Anna Go - Restricted Boltzmann Machines

Info

These notes are meant to serve as a practical tutorial providing the minimum sufficient knowledge required to build and train a Restricted Boltzmann Machine (RBM).

Introduction

In the early days of Machine Learning (ML), RBMs used to be among the top methods for the unsupervised setting, where the training data are inputs without labels and the task is, broadly speaking, to extract some meaningful information from this data.

An RBM is a parametrized generative model representing a probability distribution. The training data is assumed to be a sample drawn independently from an unknown target distribution $q$. The goal of training is to fit the parameters $\lambda$ of the RBM’s distribution $p_{\lambda}$ such that it resembles the target distribution $q$ as accurately as possible.

Formally, RBMs belong to the class of undirected graphical models, also known as Markov Random Fields (MRFs). Probabilistic graphical models describe probability distributions by mapping conditional (in)dependence properties between random variables on a graph structure. Visualization by graphs is useful for understanding and motivating probabilistic models.
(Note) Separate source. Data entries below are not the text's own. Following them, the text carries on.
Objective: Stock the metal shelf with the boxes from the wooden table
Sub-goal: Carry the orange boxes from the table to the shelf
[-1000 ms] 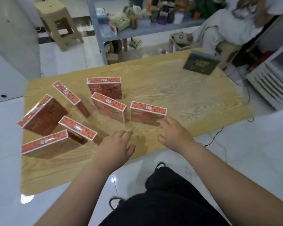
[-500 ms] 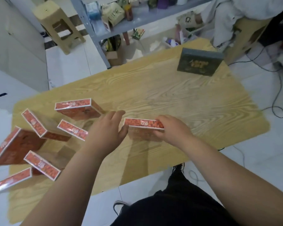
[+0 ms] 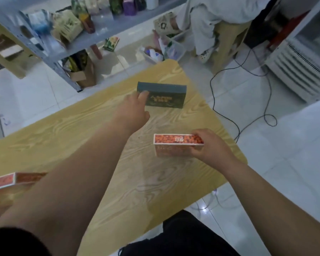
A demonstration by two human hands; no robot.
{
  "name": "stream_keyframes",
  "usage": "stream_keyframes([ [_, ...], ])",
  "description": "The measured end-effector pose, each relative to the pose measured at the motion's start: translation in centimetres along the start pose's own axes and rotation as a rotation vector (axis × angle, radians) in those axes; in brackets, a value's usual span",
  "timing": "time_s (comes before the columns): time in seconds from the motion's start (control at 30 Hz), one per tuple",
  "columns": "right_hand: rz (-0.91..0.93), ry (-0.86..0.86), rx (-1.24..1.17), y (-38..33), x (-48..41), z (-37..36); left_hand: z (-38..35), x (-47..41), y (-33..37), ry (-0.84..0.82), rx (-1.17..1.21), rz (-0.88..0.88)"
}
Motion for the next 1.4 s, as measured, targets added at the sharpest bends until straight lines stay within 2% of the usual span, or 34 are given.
stream_keyframes([
  [0.07,-0.012,0.012,-0.047,0.8,-0.5,0.3,-0.3,-3.6,0.9,0.028,-0.034,-0.036],
  [0.17,-0.027,0.017,-0.152,1.3,-1.2,0.0,-1.1,-7.7,1.3,-0.022,-0.144,-0.030],
  [0.27,-0.079,-0.014,-0.374,2.0,-1.2,-0.4,-1.8,-9.3,1.1,-0.062,-0.234,-0.030],
  [0.43,-0.213,-0.065,-0.522,3.2,-1.0,-1.9,-2.4,-6.2,-1.3,-0.089,-0.229,-0.074],
  [0.5,-0.238,-0.056,-0.578,3.3,-1.2,-2.1,-2.4,-3.3,-3.1,-0.125,-0.187,-0.017],
  [0.63,-0.242,-0.064,-0.658,2.8,-2.0,-2.1,-2.9,5.1,-7.6,-0.169,0.059,0.259],
  [0.73,-0.243,-0.134,-0.701,1.4,-3.3,-2.6,-3.2,12.7,-9.4,-0.111,0.358,0.455],
  [0.83,-0.288,-0.180,-0.856,-1.1,-4.2,-3.8,-4.0,20.3,-10.3,-0.061,0.737,0.642],
  [0.93,-0.291,-0.265,-0.882,-4.2,-4.7,-5.1,-4.6,27.5,-9.8,0.101,1.046,0.793],
  [1.1,-0.087,-0.468,-0.686,-10.9,-3.3,-7.7,-6.9,39.2,-8.8,0.354,1.339,0.992],
  [1.27,0.064,-0.603,-0.520,-17.1,1.7,-12.3,-11.4,52.0,-7.1,0.698,1.521,1.231],
  [1.4,0.189,-0.762,-0.359,-22.0,10.6,-17.3,-14.6,62.0,-3.4,0.939,1.611,1.414],
])
Point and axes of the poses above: each hand's wrist, its own x-axis away from the middle knuckle, its own z-axis out of the back of the hand, y = z × x, the point moved 3 cm from there along -x, towards the middle knuckle
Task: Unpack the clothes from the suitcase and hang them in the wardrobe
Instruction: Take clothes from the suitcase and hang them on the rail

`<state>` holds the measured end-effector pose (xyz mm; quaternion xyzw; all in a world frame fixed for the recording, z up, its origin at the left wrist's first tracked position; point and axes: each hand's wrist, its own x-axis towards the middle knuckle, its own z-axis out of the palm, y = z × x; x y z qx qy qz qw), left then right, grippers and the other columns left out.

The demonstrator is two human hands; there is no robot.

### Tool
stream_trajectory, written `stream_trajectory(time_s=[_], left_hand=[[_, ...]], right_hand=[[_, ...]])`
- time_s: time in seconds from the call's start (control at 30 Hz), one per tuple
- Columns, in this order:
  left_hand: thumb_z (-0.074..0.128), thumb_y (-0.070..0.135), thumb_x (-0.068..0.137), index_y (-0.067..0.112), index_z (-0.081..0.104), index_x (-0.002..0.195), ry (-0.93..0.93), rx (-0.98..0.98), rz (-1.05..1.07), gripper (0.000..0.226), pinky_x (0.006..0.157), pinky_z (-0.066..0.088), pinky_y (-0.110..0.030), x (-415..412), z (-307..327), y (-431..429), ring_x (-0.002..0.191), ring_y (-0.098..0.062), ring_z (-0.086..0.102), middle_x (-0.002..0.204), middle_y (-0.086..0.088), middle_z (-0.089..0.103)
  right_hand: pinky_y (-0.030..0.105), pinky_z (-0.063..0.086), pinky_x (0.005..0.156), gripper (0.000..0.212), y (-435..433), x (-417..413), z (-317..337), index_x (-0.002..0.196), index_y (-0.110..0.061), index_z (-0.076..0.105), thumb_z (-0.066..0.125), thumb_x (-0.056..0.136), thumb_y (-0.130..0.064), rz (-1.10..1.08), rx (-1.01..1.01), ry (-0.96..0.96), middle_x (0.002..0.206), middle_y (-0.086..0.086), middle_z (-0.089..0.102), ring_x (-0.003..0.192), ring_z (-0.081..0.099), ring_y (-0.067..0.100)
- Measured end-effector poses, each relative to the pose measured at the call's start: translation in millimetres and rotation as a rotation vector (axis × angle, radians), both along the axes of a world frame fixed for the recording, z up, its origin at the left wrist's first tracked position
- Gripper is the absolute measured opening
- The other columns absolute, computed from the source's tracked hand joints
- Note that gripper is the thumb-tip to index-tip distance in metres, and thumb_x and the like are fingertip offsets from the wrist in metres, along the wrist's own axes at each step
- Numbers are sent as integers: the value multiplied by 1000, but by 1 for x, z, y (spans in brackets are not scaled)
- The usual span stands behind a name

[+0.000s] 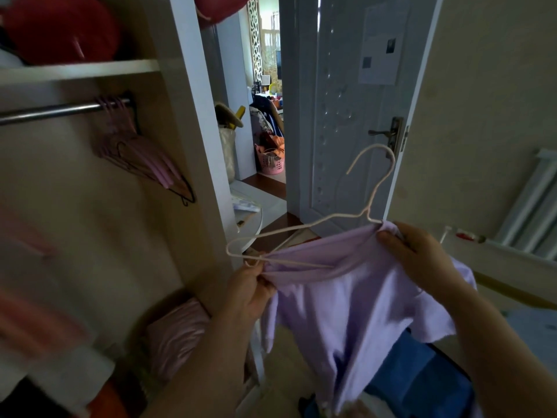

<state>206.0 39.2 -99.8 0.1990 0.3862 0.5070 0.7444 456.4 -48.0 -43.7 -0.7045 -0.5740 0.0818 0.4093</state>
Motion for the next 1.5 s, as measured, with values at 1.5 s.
stream_trajectory(time_s=[1.5], left_hand=[[51,21,94,23,50,71,1145,813,-234,23,71,47,-38,12,32,8,76,-18,54,77,1,54]], right_hand=[[35,43,77,34,14,-24,17,96,-13,67,40,98,-35,-13,-232,-399,104,14,68,97,61,34]])
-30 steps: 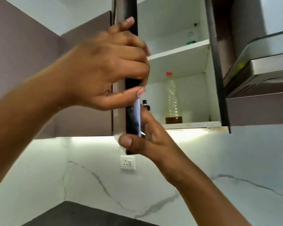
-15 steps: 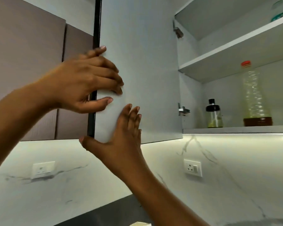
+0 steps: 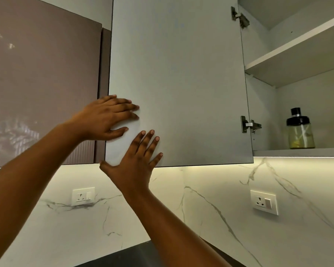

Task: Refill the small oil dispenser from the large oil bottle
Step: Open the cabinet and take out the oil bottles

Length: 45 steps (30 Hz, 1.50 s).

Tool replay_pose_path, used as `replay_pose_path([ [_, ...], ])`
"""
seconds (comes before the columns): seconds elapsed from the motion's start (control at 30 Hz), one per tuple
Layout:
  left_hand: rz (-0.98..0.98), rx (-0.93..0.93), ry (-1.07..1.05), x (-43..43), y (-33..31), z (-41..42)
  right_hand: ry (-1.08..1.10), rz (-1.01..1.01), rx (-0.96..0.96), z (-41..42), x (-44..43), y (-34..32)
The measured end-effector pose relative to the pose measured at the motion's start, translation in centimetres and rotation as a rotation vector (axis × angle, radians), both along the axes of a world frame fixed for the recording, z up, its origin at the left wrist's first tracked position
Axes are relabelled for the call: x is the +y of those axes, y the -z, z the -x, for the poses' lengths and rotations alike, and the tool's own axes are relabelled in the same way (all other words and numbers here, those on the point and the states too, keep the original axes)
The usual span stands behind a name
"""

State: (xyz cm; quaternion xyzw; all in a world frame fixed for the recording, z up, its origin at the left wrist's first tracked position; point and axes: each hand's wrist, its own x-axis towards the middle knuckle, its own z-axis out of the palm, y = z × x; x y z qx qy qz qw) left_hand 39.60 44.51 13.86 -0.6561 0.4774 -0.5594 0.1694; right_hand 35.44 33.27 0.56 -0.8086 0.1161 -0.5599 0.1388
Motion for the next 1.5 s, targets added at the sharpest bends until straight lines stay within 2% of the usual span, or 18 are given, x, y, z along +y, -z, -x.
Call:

Moreover, it can be helpful for deriving complex computations by using algorithms that exploit the graph structure. Much can be said about the theoretical properties of graphical models and the implications for RBMs. However, with the goal of keeping this tutorial short and hands-on, I omit this discussion here and refer to the references provided at the end.

RBM definition

Practically, an RBM is a single-layer network with bidirectionally connected stochastic processing units, as shown in Figure 1. Units denoted by the vector $v=(v_1, ..., v_V)$ correspond to the components of an observation (input) and are therefore called “visible”, while the $H$ units on the top, denoted $h=(h_1, ..., h_H)$, represent latent variables, and are referred to as “hidden”. Hidden units model dependencies between the observation components and can be viewed as feature detectors. The term “restricted” refers to the connections between the units: Each visible unit is connected with each hidden unit, but there are no connections between units of the same kind. In the simplest case (which is the case considered in this tutorial), all units are binary, such that $v \in \mathcal{V} = \{0,1\}^V$ and $h\in \mathcal{H} = \{0,1\}^H$, where curved letters $\mathcal{V}$ and $\mathcal{H}$ are used to denote the space of the visible and hidden vectors, respectively. Further, we denote the training set containing $m$ input instances (observations) as $\mathcal{S}_m$.

Figure 1: RBM as a bipartite graph with hidden units $h$, visible units $v$ and connecting weights $W$.

In analogy to spin models in statistical physics, the joint configuration $(v,h)$ of visible and hidden units is characterized by an energy: \[\begin{align} E_{\lambda}(v,h) &= - a^\top v - b^\top h -h^\top Wv \\ \nonumber &= - \sum\limits_{i=1}^V a_i v_i - \sum\limits_{j=1}^H b_j h_j - \sum\limits_{ij} v_i W_{ij} h_j, \end{align}\] where $v_i, h_j$ are binary states of the visible unit $i$ and the hidden unit $j$, and $a_i$, $b_j$ are their respective biases. $W_{ij}$ is the symmetric connection weight between the units. The complete set of parameters is denoted by $\lambda = \{a,b,W\}$. All parameter values are real numbers.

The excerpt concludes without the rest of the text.